# YOUR GOAL
Everything before the line containing "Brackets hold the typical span" stays out; print that line and all lines below it through the last, exactly.
■ ■ ■ ■
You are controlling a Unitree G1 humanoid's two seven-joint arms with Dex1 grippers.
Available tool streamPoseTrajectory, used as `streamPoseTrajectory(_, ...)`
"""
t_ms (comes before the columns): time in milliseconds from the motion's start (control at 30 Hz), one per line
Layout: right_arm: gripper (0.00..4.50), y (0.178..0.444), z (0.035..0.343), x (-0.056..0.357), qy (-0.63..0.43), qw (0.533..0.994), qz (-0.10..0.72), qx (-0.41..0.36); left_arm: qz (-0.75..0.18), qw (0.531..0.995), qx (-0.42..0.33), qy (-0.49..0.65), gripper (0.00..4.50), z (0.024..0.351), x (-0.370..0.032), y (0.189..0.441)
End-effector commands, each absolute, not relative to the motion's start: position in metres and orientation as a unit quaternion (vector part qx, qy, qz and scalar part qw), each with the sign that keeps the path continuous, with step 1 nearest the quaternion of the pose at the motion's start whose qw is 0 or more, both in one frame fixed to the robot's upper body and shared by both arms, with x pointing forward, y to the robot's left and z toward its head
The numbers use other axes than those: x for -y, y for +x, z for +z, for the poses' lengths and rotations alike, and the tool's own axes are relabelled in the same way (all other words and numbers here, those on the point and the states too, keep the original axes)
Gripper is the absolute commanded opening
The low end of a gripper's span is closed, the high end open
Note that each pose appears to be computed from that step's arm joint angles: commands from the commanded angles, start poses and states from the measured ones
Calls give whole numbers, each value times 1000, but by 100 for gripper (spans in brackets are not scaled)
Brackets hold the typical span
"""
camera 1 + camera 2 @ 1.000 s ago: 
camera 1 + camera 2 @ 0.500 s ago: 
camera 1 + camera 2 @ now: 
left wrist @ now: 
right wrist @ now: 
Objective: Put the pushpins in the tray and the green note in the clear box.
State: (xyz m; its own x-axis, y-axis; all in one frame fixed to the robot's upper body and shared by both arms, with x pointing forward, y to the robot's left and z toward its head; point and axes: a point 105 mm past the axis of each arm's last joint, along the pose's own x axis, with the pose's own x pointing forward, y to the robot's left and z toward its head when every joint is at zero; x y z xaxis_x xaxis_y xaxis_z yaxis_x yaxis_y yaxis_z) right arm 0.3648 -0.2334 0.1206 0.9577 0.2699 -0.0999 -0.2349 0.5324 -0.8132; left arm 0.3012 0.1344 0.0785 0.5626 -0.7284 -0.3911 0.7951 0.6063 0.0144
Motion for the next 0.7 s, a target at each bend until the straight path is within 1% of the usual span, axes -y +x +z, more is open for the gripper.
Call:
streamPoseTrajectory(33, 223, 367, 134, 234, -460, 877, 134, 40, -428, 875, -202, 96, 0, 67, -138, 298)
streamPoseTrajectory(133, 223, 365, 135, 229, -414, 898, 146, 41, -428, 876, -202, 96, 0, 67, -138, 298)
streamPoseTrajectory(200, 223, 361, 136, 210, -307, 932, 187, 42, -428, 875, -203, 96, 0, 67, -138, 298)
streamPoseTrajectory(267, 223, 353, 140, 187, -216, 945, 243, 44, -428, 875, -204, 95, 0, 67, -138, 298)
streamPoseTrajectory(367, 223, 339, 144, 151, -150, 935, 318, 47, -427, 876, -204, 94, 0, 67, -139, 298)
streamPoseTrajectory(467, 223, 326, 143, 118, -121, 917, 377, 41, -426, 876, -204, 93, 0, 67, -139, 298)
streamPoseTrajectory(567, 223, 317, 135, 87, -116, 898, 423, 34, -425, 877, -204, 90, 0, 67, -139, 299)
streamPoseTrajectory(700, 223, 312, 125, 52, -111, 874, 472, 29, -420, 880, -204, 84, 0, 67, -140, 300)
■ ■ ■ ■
# REPLY TO THE TASK
Brackets hold the typical span
"""
camera 1 + camera 2 @ 1.000 s ago: 
camera 1 + camera 2 @ 0.500 s ago: 
camera 1 + camera 2 @ now: 
left wrist @ now: 
right wrist @ now: 
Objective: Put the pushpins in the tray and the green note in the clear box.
State: (xyz m; its own x-axis, y-axis; all in one frame fixed to the robot's upper body and shared by both arms, with x pointing forward, y to the robot's left and z toward its head; point and axes: a point 105 mm past the axis of each arm's last joint, along the pose's own x axis, with the pose's own x pointing forward, y to the robot's left and z toward its head when every joint is at zero; x y z xaxis_x xaxis_y xaxis_z yaxis_x yaxis_y yaxis_z) right arm 0.3648 -0.2334 0.1206 0.9577 0.2699 -0.0999 -0.2349 0.5324 -0.8132; left arm 0.3012 0.1344 0.0785 0.5626 -0.7284 -0.3911 0.7951 0.6063 0.0144
Motion for the next 0.7 s, a target at each bend until the straight path is within 1% of the usual span, axes -y +x +z, more is open for the gripper.
Call:
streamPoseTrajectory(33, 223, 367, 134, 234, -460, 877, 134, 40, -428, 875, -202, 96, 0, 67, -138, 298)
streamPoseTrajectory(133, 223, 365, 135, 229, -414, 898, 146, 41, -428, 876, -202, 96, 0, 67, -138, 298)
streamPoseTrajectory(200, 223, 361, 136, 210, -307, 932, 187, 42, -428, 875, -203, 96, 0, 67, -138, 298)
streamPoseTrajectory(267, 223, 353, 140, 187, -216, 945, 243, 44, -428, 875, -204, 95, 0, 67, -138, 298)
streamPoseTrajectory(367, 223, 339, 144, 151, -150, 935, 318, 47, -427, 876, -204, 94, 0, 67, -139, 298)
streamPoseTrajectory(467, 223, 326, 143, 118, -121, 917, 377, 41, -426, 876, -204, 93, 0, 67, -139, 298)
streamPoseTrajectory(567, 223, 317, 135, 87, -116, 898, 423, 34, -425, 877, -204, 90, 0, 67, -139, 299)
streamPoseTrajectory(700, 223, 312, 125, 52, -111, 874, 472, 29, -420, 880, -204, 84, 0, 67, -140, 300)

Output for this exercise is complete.